With the help of The University of Texas at Tyler, soldiers of the future could become battlefield chameleons, their uniforms changing colors to match the environment and provide better camouflage.

UT Tyler is working on the electronic aspects of the uniform. But it takes more than just electronics research. It also takes applying for grants, coordinating researchers from different universities and perhaps even commercializing the product.

That's why the university has established the Center for Research and Economic Development, which will be based at the Palestine campus, UT Tyler officials announced Monday.

Peter J. Fos, provost and executive vice president for academic affairs, said the facility will centralize the university's fledgling research arm and streamline the process of researching and commercializing new products.

“UT Tyler is relatively new to the research realm,” Fos said. “We're at the point where we have to centralize some of research efforts. This is the first step toward that.”

Fos noted that external funding for UT Tyler research projects in the past five years has grown to $10 million annually from $700,000.

The university's research arm includes the Texas Allergy, Indoor Environment and Energy Institute, or TxAIRE, the Center for Organic Semiconductor Modeling and Stimu-lation, or COSMOS, and Science, Technology, Engineering and Math-ematics, or STEM.

TxAIRE is studying indoor air quality and develops products that could clean that air. Now, the research, product development and marketing will occur under the new center. Development of the electronic aspects of the chameleon uniforms is taking place under COSMOS.

Under STEM, university officials hope to research cyber security, which will require a marriage of engineering, math, criminal justice and computer science, Fos said. While the center's administration system is in place, it will not have a brick-and-mortar home on UT Tyler's Palestine campus until next spring, he said.

The center not only will give UT Tyler a large spot on the research map, it also will help Palestine economically in the years to come, he said.

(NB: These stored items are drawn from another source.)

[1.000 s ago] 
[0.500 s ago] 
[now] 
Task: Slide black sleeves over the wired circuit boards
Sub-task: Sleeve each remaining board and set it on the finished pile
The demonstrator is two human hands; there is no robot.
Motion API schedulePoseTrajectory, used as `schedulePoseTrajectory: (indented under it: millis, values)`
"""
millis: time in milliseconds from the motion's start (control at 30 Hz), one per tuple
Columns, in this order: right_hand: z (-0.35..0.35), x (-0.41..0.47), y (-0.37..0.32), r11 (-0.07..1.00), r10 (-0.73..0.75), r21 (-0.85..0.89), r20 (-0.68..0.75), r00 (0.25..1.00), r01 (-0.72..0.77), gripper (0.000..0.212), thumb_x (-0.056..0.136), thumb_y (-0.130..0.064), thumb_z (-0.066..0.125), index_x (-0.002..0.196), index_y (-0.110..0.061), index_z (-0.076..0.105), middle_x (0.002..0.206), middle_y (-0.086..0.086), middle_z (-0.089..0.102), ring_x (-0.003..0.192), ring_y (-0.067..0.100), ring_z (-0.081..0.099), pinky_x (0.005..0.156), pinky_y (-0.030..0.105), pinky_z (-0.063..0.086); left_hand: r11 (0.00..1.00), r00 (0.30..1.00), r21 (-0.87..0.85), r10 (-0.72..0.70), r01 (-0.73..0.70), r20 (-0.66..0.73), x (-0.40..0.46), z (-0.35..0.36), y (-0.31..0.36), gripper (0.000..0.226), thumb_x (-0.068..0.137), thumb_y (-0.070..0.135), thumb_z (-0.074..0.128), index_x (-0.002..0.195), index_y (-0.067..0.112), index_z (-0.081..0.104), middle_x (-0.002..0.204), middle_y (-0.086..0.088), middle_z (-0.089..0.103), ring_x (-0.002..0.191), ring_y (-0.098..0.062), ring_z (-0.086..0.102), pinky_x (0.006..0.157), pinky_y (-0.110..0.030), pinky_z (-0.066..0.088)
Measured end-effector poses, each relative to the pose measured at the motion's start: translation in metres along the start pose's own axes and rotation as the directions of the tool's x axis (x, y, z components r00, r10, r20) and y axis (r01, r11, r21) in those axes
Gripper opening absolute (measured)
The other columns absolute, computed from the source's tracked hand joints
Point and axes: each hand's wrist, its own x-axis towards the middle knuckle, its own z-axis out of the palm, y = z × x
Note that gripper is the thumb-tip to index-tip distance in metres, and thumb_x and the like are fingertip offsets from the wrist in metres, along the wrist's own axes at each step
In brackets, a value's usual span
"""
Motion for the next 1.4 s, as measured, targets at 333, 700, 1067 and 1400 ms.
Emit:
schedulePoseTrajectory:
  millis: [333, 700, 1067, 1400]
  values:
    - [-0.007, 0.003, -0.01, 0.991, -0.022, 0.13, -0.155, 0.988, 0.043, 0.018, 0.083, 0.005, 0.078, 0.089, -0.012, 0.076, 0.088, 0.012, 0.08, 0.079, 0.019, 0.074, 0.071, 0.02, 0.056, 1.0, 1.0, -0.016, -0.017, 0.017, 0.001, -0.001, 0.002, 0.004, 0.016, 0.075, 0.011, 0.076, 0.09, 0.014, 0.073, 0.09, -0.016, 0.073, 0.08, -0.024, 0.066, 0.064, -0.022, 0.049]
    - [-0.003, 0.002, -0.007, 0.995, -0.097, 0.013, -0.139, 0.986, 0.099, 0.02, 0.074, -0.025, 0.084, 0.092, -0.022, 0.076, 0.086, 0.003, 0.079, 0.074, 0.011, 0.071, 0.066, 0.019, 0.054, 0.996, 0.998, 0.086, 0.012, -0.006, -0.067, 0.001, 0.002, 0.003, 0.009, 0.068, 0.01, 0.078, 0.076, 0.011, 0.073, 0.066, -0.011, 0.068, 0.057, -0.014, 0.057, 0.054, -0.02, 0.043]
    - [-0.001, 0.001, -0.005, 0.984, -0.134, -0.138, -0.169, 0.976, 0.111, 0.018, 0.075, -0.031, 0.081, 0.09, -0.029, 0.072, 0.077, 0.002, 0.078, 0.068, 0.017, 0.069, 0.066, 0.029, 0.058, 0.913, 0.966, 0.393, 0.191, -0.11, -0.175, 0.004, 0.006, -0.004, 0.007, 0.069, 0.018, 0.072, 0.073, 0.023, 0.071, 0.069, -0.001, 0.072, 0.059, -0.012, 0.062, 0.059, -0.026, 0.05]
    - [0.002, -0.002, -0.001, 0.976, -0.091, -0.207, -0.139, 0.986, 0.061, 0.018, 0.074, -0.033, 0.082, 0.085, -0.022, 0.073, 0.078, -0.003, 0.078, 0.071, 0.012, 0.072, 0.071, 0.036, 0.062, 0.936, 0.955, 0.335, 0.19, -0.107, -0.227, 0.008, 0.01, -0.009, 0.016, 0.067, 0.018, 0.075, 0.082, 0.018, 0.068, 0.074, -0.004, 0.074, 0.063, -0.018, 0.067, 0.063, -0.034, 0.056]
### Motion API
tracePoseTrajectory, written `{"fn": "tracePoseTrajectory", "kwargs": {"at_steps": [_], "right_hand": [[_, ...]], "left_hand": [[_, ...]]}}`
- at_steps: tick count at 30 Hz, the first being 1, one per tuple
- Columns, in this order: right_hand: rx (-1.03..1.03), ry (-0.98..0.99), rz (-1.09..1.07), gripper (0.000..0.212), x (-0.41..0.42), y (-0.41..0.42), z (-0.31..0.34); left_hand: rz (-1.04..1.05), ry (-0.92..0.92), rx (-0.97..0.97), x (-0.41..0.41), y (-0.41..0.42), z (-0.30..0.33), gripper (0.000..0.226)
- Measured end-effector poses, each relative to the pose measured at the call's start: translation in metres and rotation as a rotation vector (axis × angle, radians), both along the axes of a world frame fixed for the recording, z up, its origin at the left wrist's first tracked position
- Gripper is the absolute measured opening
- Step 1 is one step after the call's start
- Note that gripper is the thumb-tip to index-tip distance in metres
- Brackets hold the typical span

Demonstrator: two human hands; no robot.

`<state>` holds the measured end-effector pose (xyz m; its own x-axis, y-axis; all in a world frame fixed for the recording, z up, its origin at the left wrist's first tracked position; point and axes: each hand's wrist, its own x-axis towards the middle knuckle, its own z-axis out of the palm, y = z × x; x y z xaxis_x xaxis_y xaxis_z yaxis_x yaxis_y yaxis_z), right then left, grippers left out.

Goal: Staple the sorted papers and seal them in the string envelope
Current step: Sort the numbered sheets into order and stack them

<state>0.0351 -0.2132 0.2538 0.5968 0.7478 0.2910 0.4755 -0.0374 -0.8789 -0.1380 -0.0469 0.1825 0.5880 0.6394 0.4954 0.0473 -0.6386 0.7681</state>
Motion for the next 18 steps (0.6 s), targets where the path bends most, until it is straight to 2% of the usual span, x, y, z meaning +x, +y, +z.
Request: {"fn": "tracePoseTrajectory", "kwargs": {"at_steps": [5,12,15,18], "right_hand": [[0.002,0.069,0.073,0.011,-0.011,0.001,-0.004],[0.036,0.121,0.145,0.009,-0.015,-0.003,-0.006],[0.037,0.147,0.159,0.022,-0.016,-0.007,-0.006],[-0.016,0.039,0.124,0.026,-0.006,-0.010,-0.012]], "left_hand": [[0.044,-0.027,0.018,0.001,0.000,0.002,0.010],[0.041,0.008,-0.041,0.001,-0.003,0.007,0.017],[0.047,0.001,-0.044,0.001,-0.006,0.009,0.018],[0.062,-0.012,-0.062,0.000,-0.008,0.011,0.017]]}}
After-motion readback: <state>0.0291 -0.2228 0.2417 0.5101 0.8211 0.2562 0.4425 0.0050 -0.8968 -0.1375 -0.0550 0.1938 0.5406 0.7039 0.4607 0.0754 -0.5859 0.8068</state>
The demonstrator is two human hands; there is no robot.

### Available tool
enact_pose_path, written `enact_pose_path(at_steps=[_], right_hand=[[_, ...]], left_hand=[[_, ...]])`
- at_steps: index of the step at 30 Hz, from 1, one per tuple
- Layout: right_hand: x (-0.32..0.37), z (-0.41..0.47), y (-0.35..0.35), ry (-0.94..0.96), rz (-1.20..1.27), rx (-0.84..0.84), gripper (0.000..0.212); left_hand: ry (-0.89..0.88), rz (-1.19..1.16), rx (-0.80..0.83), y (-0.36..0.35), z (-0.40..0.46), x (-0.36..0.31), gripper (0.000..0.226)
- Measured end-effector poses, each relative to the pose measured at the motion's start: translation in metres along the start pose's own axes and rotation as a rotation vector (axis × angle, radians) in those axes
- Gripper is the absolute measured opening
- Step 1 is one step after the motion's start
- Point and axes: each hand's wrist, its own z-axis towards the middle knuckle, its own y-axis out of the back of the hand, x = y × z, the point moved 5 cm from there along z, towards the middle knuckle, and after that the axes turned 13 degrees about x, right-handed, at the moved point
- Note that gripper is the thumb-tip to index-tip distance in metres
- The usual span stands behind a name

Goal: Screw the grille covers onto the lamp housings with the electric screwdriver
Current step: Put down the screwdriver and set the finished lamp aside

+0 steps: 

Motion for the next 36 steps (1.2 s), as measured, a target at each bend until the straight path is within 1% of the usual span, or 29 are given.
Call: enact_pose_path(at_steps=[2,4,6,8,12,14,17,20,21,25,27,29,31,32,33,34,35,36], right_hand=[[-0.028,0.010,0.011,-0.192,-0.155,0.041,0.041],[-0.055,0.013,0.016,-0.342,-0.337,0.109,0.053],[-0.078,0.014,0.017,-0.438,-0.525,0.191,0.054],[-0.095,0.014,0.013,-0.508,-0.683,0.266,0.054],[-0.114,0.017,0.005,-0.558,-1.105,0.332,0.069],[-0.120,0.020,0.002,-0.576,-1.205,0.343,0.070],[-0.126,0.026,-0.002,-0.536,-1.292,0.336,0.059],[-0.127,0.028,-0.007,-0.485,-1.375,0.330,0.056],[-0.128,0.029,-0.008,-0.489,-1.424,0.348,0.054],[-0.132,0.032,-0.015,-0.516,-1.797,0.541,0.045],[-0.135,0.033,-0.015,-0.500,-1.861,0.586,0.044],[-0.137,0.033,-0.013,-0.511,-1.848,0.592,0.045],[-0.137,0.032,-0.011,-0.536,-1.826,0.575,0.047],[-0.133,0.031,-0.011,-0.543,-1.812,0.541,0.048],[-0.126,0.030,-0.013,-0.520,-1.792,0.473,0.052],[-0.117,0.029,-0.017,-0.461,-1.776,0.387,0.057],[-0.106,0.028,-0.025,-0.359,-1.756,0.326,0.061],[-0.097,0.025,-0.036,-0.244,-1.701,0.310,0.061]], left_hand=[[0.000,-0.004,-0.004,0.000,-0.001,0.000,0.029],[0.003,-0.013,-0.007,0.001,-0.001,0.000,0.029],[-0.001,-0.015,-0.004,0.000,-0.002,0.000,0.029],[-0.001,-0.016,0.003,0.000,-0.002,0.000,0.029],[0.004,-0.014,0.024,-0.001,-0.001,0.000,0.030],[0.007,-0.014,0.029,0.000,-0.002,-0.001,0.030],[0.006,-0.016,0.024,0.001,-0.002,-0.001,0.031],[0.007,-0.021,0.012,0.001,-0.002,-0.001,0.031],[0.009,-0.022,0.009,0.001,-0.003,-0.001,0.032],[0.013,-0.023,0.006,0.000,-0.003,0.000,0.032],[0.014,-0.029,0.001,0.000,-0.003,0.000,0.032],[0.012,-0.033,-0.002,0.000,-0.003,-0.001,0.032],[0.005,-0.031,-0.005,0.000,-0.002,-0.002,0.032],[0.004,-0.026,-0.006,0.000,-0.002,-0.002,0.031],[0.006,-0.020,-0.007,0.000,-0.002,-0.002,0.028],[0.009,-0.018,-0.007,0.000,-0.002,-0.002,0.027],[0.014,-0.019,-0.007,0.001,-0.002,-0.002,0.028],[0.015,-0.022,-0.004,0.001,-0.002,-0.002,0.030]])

“The Palestine campus will serve as an incubator for businesses that will take the products to market so they can be sold,” Fos said. “The economic impact would be significant.”

Tom Mullins, Tyler Economic Development Council president and CEO, said UT Tyler's development as a research center is significant to the area's economy. In fact, nationwide, economists agree that research and development will be part of community economies of the future.

“I've said consistently that the UT presence in Tyler and East Texas … puts us in a better position to grow economically than any other city in the large part of East Texas,” Mullins said. “There's a huge connection between higher education, research and technology development.”